Set down exactly the lines of the listing below, please, beginning with the first and ending with the line that holds "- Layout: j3".
------
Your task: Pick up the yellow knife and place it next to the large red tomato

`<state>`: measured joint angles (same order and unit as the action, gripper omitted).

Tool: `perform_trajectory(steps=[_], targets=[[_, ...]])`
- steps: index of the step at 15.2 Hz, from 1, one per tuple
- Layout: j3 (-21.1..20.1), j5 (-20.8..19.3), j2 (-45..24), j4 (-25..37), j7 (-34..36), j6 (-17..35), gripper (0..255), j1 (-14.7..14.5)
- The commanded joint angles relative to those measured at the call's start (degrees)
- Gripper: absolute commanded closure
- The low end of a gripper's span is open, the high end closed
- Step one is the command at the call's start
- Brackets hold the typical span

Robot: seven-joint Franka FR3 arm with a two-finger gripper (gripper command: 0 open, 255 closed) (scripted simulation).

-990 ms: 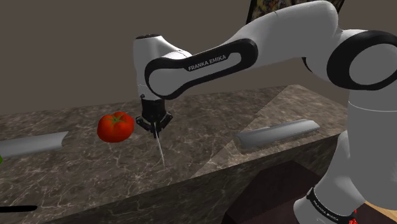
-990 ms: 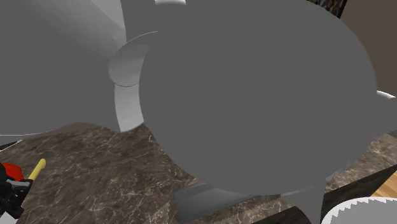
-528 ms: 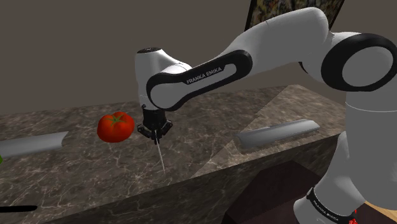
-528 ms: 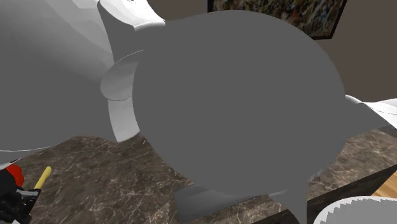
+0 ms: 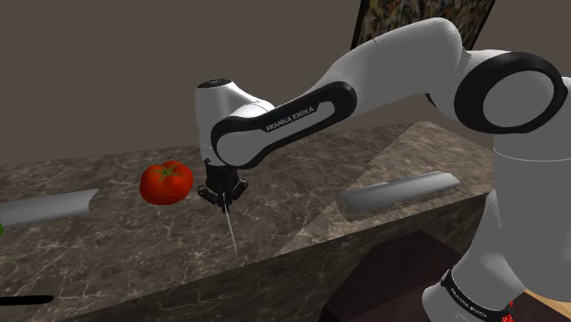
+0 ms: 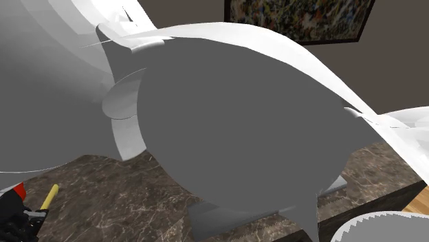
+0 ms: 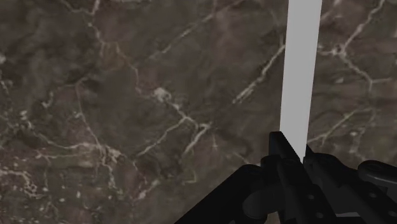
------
▸ Problem solution:
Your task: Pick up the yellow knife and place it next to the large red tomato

`<state>`: measured joint angles (same order and unit as the action, gripper omitted).

Tool: `perform_trajectory(steps=[_], targets=[[_, ...]])`
- steps: index of the step at 15.2 Hz, from 1, one per tuple
- Layout: j3 (-21.1..20.1), j5 (-20.8..19.3), j2 (-45..24), j4 (-25..37), j7 (-34..36), j6 (-17..35), gripper (0..255), j1 (-14.7..14.5)

The work on this exercise is now complete.